* _Task objective_: Give back the full listing verbatim, apart from its images.

————————

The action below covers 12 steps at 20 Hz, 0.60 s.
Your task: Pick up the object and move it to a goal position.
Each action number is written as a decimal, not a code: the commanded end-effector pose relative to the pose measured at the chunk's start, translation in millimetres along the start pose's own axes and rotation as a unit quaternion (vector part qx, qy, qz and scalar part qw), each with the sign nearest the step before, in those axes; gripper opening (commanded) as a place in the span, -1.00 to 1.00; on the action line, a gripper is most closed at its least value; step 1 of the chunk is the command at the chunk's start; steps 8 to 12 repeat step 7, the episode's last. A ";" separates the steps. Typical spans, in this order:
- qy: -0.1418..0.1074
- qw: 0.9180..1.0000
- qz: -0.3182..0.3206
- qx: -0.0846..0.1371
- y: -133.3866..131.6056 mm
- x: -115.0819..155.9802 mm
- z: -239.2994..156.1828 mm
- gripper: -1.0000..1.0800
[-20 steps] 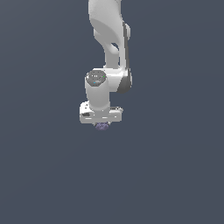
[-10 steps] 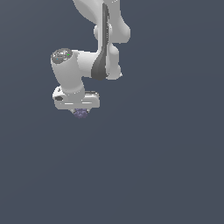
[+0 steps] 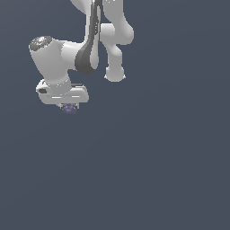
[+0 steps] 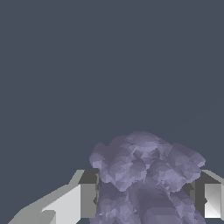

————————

* _Answer to this exercise_:
The action below covers 12 steps at 20 Hz, 0.60 s.
Your task: Pick up the object and move it to a goal position.
Each action number is written as a decimal, not a code: the commanded end-effector pose relative to the pose measured at the chunk's start, translation in millimetres along the start pose's own axes and rotation as a unit quaternion (vector part qx, qy, qz and scalar part qw), each with the sign nearest the step before, in those axes; gripper opening (commanded) as a place in the span, -1.00 to 1.00; on the action line, a gripper is most closed at its least value; step 1 of the chunk is the command at the chunk's start; steps 8 to 12 repeat step 7, the episode's last. A ";" separates the steps. Typical spans, in this order:
- qy: -0.1418..0.1074
- qw: 0.9180..1.0000
- qz: -0.3182..0.3206
- qx: -0.0846..0.1371
- y: -133.3866..131.6056 mm
- x: -115.0819..155.9802 mm
- z: -239.2994..156.1828 mm
- gripper: -1.0000..1.0800
[-20 steps] 
[-10 steps] 
[+0 steps] 
[+0 steps] 

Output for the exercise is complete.